Sakarya’da doğalgaz aramaları sürüyor. Gabar’da petrol hedefleri konmuş durumda. Nükleer projeler hız kazanıyor. Yerli kömüre yeni destekler yolda. Ama sorun da büyük:

“Yerli kömür elimizde ama maliyet yüzünden kullanamıyoruz. Kolombiya’dan kömür getiriyoruz.”

Bu sürdürülebilir değil.

Çünkü yerli enerji sadece ekonomik değil, aynı zamanda millî bir meseledir.

Zirvede konuşulan her şey, aslında bizi şu gerçeğe götürüyor:

Enerji, sadece santral değil.
Enerji, sadece priz değil.
Enerji, sadece fatura değil.

Enerji; vizyon, egemenlik, strateji ve bağımsızlık demektir.

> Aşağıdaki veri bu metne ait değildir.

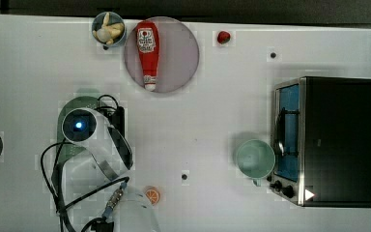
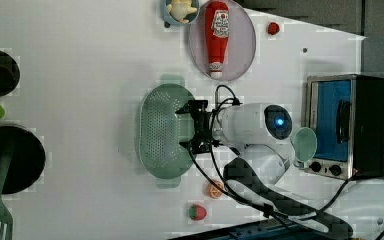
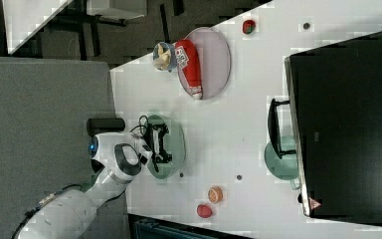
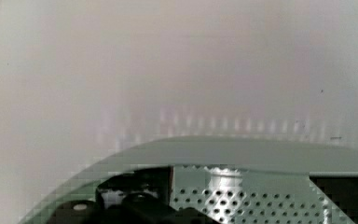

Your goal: Drag strainer left to right.

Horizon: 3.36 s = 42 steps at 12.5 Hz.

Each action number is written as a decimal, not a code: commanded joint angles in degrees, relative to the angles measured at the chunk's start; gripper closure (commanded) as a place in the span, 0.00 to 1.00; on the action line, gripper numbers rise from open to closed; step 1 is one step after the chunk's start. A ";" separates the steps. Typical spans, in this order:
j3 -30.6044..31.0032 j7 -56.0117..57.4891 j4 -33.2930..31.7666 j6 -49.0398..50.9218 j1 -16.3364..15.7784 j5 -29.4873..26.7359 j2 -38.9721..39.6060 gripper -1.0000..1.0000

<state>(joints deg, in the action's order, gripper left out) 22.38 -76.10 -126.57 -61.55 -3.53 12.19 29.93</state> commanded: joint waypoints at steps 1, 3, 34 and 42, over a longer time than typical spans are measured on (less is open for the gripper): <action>-0.78 -1.68 -3.15 0.55 2.09 -0.43 -4.00 0.00; -1.37 -0.50 -4.52 0.51 3.17 -0.42 -4.98 0.00; -28.38 32.68 -8.10 -0.55 6.66 -0.43 -8.94 0.00; -28.92 40.56 -8.46 -0.03 6.51 -0.50 -11.26 0.00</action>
<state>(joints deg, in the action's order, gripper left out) -6.42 -39.64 -135.85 -62.28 4.08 11.32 21.65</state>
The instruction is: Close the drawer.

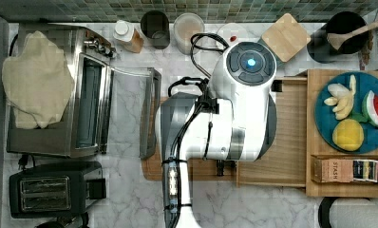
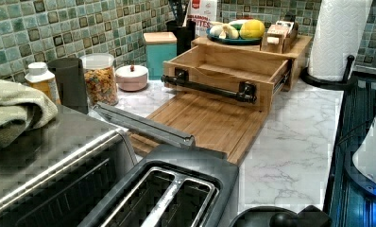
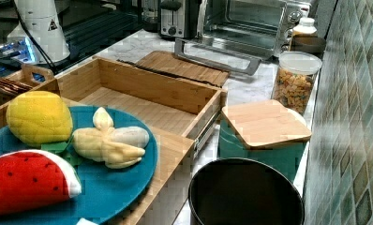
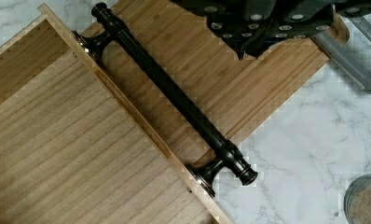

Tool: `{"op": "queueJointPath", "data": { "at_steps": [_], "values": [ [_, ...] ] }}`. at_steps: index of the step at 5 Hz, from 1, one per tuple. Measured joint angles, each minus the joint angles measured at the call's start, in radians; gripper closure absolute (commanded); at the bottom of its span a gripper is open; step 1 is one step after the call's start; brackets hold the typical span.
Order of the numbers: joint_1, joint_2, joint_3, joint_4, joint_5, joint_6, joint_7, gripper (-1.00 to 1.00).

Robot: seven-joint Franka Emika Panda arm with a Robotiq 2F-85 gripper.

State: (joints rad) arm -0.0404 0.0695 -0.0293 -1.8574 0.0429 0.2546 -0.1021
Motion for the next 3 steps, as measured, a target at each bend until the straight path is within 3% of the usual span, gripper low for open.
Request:
{"op": "queueJointPath", "data": {
  "at_steps": [3],
  "values": [
    [-0.005,0.007,0.003,-0.018,0.002,0.014,0.0,1.0]
  ]
}}
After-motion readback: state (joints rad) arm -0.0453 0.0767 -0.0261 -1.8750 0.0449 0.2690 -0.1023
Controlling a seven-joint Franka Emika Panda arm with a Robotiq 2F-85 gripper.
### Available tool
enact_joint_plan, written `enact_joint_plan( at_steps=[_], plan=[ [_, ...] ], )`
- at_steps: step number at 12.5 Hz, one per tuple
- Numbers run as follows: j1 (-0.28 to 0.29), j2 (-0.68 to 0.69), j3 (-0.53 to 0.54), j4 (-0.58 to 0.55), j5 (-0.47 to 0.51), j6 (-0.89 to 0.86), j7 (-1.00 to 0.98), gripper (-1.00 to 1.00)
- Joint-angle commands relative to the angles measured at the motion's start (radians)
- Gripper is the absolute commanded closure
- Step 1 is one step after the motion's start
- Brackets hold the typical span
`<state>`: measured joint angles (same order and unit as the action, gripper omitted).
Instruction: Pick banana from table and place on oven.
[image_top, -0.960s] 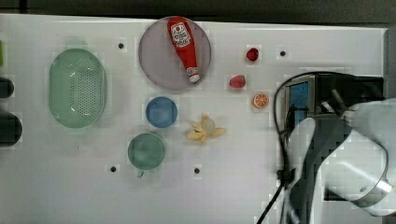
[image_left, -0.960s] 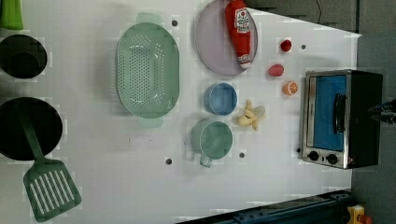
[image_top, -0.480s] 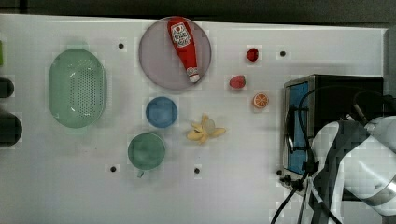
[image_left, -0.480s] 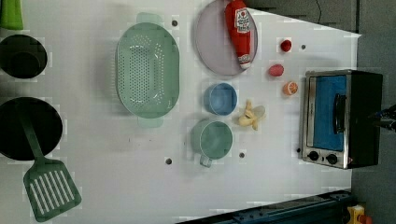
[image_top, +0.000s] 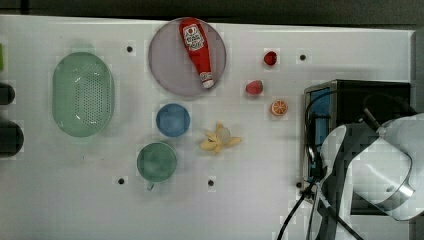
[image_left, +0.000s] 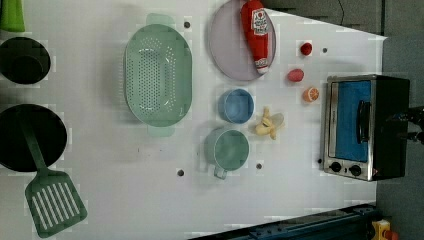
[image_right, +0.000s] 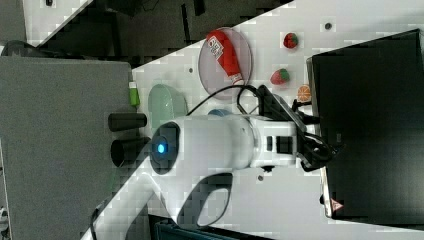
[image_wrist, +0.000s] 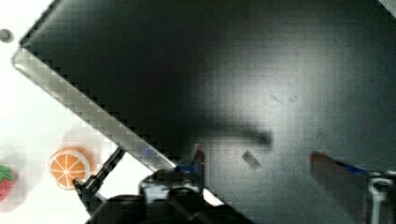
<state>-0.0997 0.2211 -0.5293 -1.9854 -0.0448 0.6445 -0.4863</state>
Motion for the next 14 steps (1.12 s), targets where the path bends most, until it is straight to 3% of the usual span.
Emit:
enact_joint_plan(
  at_steps=[1, 6, 11, 14],
  plan=[
    [0.007, -0.035, 0.006, 0.055, -0.029, -0.01, -0.045, -1.0],
    [0.087, -0.14, 0.155, 0.197, -0.022, -0.459, -0.15, -1.0],
    [0.163, -0.274, 0.4, 0.265, -0.001, -0.489, 0.388, -1.0],
    [0.17, -0.319, 0.48, 0.251, -0.002, -0.537, 0.536, -1.0]
  ],
)
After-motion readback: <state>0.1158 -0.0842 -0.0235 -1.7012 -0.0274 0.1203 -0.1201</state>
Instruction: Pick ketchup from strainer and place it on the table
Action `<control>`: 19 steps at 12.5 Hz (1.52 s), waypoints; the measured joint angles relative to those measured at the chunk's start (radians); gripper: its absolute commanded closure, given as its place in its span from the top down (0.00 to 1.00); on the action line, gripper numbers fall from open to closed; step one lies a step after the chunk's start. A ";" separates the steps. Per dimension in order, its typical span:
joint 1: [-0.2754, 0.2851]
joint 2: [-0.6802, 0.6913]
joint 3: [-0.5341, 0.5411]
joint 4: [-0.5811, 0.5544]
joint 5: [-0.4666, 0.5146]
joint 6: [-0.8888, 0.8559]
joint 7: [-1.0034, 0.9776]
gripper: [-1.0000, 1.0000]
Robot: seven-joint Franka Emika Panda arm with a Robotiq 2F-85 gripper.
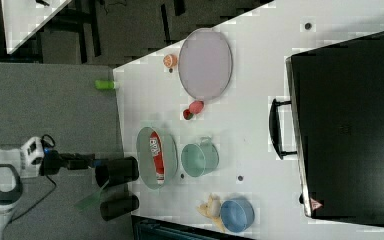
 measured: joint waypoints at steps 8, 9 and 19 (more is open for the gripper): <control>0.060 0.177 0.120 -0.217 -0.140 0.503 0.032 1.00; 0.060 0.194 0.110 -0.258 -0.159 0.566 0.066 1.00; 0.052 0.541 0.008 -0.273 -0.510 0.719 0.260 1.00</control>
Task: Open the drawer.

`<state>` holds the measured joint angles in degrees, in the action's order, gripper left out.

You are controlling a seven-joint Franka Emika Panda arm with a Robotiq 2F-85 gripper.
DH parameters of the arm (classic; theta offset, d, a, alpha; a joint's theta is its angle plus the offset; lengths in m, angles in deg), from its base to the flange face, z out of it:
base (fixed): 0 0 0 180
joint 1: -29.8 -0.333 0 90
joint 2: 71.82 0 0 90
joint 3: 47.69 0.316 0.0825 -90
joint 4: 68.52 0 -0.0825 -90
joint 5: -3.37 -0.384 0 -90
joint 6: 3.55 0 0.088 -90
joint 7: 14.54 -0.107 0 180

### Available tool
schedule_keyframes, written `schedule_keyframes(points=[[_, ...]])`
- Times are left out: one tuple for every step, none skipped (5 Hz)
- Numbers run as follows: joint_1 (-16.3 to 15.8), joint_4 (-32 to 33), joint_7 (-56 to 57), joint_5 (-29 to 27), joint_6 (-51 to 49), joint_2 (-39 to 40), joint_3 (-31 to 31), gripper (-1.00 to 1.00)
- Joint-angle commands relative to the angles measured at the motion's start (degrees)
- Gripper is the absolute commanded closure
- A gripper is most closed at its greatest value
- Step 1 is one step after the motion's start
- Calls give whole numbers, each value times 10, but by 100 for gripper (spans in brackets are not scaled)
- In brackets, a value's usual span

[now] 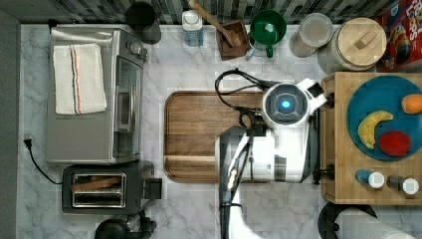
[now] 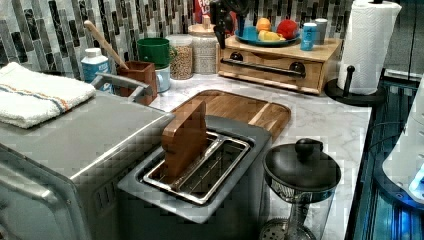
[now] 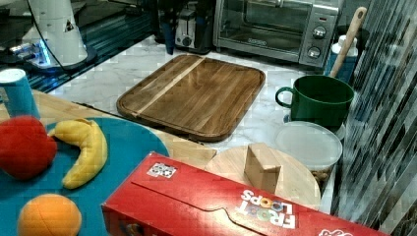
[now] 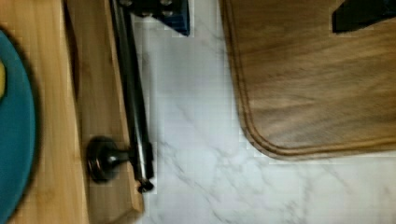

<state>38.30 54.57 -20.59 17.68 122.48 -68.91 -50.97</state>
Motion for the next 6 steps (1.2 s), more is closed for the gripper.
schedule_keyframes(points=[[14, 43, 81, 45, 86, 1, -22, -100], [27, 60, 89, 57, 132, 14, -25, -100], [46, 72, 108, 62, 183, 30, -28, -100], [57, 71, 129, 56, 208, 44, -35, -100], [71, 72, 144, 62, 226, 50, -37, -100], [80, 80, 146, 71, 247, 55, -42, -100]])
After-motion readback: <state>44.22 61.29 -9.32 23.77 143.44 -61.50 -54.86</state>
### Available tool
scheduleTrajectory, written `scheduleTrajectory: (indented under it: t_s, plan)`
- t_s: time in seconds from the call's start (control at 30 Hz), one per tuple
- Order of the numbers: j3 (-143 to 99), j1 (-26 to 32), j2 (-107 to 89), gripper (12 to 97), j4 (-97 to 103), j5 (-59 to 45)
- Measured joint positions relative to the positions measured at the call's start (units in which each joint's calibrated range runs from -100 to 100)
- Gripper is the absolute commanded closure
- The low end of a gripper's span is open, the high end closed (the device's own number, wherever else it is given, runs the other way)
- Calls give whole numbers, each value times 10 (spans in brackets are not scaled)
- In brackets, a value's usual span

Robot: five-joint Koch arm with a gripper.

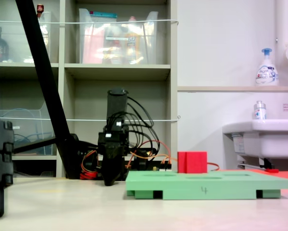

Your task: Put the cross columnar block into the corresponding hole

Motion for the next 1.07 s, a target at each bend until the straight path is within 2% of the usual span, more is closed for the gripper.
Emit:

Bursa’da yapılan bu zirve, sadece enerji sektörüne değil, ülkenin tüm geleceğine dair bir işaret fişeği olmuştur.

İş dünyasına çağrı yapılmıştır. Yeni yatırımlar için vizyon çizilmiştir. Kamu-özel-akademi iş birliği için zemin hazırlanmıştır.

Ve bir gerçek, bir kez daha hatırlatılmıştır:

Enerjiyi konuşmak, aslında geleceği konuşmaktır. Çünkü enerji sadece prizden gelen akım değil.
Enerji Bir ülkenin geleceğini de aydınlatır.